(Entries taken from a collection)
= = = = = = =
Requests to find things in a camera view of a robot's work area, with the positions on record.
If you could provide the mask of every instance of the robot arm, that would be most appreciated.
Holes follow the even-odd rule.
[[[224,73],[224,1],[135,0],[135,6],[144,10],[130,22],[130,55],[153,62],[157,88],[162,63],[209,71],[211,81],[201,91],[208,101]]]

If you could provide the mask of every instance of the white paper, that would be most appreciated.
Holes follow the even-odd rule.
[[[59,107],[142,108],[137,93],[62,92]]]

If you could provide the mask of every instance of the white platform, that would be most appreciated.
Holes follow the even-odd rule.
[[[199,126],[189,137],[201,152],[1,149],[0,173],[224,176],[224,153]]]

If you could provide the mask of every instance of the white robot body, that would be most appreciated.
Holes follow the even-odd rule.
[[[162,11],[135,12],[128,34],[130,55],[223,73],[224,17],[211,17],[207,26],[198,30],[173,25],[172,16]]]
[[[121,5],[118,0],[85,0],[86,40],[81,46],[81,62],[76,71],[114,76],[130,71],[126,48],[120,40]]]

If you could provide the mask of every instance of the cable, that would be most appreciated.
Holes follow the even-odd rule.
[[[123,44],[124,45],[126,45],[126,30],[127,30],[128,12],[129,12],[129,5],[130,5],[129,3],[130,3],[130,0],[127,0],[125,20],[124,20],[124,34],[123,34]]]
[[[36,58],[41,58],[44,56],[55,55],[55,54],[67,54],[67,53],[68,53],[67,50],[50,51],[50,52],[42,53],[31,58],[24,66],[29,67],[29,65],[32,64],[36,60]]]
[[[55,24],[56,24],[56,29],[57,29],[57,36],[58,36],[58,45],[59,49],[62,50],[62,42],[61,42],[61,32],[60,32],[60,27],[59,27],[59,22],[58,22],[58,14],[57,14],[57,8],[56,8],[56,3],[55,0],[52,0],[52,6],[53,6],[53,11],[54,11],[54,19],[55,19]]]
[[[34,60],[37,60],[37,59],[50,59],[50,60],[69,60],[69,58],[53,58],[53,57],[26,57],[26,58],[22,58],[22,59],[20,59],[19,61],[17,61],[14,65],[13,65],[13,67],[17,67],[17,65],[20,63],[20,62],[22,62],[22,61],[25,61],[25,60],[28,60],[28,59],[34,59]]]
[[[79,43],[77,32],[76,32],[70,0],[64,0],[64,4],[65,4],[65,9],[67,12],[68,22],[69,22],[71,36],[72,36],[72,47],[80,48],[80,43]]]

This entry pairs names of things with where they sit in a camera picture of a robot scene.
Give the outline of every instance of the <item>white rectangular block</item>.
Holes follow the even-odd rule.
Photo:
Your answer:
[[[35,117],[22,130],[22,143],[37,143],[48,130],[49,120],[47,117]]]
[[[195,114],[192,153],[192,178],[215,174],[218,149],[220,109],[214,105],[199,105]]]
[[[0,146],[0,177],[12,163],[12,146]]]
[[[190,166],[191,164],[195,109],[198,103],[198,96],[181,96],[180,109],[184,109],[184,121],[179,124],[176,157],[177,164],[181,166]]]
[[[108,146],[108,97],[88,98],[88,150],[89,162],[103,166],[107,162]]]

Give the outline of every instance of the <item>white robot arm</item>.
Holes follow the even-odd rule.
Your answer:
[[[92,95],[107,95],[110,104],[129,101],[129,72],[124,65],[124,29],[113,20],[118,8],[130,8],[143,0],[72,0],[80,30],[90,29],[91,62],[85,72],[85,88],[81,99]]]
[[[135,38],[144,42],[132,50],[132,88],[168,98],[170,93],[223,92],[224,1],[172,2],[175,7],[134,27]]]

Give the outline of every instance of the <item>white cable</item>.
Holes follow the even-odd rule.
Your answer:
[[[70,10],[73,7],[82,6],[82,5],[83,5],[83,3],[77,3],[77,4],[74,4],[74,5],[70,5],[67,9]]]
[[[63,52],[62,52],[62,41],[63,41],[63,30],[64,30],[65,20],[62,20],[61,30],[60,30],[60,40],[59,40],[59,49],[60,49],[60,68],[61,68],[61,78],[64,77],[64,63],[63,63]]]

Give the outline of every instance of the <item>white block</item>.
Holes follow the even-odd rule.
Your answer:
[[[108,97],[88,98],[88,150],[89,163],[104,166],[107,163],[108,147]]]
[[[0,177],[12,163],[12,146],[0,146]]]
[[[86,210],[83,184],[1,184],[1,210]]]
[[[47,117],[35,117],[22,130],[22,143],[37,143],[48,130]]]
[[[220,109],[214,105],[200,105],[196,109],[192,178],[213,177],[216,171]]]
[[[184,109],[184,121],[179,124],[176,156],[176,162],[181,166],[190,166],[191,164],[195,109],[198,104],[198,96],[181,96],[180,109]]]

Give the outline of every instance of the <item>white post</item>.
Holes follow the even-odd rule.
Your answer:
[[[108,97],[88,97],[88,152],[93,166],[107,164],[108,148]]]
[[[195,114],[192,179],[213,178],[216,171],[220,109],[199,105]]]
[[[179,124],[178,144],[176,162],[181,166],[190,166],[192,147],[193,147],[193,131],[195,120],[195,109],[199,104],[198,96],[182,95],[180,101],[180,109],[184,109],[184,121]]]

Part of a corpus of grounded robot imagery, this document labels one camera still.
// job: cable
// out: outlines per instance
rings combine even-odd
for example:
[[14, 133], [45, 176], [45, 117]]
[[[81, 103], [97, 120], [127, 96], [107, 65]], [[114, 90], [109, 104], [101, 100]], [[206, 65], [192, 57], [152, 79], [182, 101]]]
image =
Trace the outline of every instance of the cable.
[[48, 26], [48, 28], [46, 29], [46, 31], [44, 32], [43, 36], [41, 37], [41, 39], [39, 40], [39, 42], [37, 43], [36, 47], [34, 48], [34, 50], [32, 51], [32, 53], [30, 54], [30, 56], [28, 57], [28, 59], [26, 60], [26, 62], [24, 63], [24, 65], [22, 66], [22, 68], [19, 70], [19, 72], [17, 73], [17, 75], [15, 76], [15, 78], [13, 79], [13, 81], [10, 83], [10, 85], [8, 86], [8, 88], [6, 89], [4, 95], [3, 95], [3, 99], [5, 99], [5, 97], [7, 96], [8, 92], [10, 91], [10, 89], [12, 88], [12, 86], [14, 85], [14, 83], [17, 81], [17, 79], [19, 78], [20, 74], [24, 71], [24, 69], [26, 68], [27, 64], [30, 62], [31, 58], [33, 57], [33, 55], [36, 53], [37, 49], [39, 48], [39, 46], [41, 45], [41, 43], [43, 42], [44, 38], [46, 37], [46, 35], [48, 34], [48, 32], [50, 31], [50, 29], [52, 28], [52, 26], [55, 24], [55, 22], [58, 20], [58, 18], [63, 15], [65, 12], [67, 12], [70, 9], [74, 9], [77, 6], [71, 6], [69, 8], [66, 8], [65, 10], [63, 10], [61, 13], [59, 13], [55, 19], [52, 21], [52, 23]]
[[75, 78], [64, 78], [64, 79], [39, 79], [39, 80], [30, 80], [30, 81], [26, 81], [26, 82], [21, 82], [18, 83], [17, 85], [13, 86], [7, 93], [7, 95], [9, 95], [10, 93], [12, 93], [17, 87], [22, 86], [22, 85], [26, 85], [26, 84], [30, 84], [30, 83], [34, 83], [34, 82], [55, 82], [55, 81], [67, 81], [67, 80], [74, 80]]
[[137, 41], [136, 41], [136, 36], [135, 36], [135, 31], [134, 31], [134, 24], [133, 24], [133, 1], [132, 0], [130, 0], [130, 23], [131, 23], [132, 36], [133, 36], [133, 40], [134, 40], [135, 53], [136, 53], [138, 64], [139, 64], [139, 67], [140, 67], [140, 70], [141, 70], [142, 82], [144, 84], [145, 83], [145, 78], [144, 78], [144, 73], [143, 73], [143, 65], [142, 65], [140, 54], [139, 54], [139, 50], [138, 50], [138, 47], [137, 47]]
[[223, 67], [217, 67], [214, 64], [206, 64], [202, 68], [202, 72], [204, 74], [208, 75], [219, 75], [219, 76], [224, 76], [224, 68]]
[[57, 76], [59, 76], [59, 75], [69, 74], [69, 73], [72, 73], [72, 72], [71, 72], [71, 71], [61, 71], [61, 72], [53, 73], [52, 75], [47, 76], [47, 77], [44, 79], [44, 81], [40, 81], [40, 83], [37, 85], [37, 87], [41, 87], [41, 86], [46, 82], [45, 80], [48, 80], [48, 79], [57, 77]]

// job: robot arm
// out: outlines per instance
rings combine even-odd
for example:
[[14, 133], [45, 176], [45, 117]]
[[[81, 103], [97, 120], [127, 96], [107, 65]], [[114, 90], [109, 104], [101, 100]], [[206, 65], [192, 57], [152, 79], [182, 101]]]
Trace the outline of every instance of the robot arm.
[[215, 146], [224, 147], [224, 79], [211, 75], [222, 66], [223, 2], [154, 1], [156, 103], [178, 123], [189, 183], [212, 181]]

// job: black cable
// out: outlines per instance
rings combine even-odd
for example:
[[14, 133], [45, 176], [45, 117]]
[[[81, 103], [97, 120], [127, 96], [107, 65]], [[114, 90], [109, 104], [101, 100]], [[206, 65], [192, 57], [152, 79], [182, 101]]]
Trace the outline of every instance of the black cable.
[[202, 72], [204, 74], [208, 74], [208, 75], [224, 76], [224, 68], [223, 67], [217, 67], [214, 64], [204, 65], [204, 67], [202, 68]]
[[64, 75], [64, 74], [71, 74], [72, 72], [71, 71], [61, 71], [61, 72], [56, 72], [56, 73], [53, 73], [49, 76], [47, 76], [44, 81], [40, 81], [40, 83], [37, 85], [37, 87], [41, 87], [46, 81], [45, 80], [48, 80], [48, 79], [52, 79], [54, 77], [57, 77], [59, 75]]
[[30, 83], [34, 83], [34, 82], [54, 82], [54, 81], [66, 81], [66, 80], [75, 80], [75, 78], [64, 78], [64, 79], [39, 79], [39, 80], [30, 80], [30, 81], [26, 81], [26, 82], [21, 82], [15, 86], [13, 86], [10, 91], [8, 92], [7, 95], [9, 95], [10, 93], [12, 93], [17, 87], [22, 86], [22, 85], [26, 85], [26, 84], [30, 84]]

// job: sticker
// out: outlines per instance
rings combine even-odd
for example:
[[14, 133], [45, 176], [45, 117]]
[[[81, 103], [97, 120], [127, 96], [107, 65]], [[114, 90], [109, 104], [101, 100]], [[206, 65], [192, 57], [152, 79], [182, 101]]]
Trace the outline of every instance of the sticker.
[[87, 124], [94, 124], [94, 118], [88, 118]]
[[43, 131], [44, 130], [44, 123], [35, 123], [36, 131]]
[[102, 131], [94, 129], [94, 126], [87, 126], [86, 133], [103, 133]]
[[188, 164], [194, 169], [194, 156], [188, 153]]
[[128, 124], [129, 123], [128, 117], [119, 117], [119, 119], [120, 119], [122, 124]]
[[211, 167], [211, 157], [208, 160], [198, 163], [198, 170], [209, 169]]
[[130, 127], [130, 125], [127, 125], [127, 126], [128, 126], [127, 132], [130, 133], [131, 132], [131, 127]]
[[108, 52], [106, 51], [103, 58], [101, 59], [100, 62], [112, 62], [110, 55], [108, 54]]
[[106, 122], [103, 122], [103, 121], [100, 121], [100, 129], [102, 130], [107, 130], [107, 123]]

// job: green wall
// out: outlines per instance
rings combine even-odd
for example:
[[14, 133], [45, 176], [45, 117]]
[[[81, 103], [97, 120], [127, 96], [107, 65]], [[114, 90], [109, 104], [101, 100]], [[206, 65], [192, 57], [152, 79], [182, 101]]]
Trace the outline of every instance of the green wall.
= = = = = = =
WHAT THIS TASK INVOLVES >> Wherever the string "provide" appears in the records above, copy the line it sits in.

RESPONSE AREA >>
If you could provide the mask of every instance of the robot arm, that would be most appreciated.
If you could provide the mask of every instance of the white paper, that would be most appreciated.
If you could provide the mask of every instance of the white platform, that would be most appreciated.
If you could provide the mask of every instance of the white robot body, that would be most appreciated.
If you could provide the mask of every instance of the cable, that would be most appreciated.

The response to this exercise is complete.